Tuesday, March 29, 2011

Something kind of cool...

So, I've been feeling extremely overwhelmed for a while, because I couldn't seem to make myself do homework. It was a lot like when I was writing my research paper, and honestly that event was so incredibly painful that I absolutely fear getting into that situation again, but at the same time I'm so terrified that I won't be able to avoid it. I've literally been feeling that it was out of my control, and that there was no way to motivate myself and make me do my work.

That is.. until last night. Last night I half realized and half decided that my life and my actions are under my control, and that I can't let anything else control my life (like TV shows or audiobooks, or the fear of not getting something done). I think this is the first time that I've taken a truly positive approach to a situation like this. Last night I decided that from here on out, one day at a time, I'm going to take back that control - thereby taking care of myself, and ensuring that I don't get so overwhelmed in the future. It has also given me an opportunity to avoid that self doubt that so often makes me procrastinate. I keep reminding myself that I have the ability to do what I need to do, and to do it well. I guess it's practicing self love, which my life has seriously been lacking. So what I did last night is I wrote "CONTROL" on the back of my hand, tied my hamsa necklace around my wrist (I decided I needed a physical and daily reminder, and I've been wearing my cross/star necklace - it actually looks pretty cool as a bracelet), and have decided to reclaim control over my life. Not in an obsessive rule keeping way - I'm pretty much avoiding rules - but in a "I'm not going to let fear or whatever it is that causes me to procrastinate control my life. I am the boss." I say this because "control" can definitely have some negative connotations, but here it is all about the love.

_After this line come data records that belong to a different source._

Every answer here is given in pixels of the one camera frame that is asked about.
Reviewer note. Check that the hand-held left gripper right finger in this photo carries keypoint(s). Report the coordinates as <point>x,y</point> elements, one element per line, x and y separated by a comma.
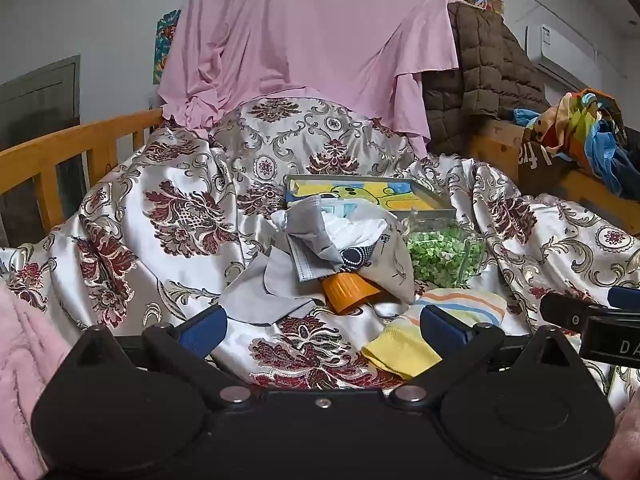
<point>442,332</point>

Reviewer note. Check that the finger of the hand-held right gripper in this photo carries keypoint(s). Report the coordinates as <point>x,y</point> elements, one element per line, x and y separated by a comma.
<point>567,312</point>
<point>625,296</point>

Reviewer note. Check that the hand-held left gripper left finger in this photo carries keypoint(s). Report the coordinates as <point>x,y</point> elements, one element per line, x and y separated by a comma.
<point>202,332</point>

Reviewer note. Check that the yellow striped towel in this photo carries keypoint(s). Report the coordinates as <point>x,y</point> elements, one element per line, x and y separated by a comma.
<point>400,345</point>

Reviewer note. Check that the grey cloth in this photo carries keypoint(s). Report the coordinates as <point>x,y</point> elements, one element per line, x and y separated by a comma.
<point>270,290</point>

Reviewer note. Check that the orange silicone cup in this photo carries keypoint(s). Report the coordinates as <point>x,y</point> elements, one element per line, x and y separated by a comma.
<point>347,292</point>

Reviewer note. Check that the grey face mask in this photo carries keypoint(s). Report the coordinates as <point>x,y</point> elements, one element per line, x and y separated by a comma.
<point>310,267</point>

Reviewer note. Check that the grey tray with cartoon painting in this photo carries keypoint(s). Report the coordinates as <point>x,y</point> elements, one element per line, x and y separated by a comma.
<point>400,195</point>

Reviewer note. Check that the person's right hand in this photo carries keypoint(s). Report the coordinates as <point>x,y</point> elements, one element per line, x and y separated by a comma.
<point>627,440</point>

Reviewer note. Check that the clear bag of green bits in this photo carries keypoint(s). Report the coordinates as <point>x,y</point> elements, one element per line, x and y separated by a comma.
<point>440,255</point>

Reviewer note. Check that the floral satin blanket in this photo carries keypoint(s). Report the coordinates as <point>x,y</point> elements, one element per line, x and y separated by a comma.
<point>165,260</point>

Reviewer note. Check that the blue cloth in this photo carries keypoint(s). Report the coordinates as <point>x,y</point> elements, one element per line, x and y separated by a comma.
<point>612,160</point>

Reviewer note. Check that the brown printed bag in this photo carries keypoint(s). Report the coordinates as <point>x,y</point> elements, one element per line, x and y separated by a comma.
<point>540,165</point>

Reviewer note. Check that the pink fleece garment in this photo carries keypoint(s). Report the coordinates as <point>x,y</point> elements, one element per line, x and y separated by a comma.
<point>22,360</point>

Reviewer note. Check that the teal cloth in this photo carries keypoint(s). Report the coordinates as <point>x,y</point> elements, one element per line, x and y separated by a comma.
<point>525,115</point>

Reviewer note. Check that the white air conditioner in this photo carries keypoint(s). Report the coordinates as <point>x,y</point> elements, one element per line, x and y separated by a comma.
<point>555,52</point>

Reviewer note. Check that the brown quilted jacket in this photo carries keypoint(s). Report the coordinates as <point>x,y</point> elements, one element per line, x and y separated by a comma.
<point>480,70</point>

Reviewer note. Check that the grey door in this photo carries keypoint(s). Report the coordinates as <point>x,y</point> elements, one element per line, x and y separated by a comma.
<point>35,95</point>

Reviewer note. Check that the pink sheet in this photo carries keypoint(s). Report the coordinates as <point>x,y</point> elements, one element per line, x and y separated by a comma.
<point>310,35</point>

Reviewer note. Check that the wooden bed frame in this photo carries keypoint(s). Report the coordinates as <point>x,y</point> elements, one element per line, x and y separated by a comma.
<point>492,150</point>
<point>75,137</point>

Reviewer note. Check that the colourful wall poster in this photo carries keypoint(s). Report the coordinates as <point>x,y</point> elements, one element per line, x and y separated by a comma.
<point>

So anyway, today, for the first time in a long time, I worked. And I really enjoyed it. I got to do some research/reading for my history paper, and it was so fun. I was really excited while reading about one of my favorite historical topics, and the margins of my book are now lined with comments and notes. I even let myself take a little breather after lunch before diving right in, and I took a short little siesta in the middle.

I'm so proud of what I did today. And I don't feel like I worked at all today - instead of feeling drained and overwhelmed, I feel light and care free. Ready for tomorrow.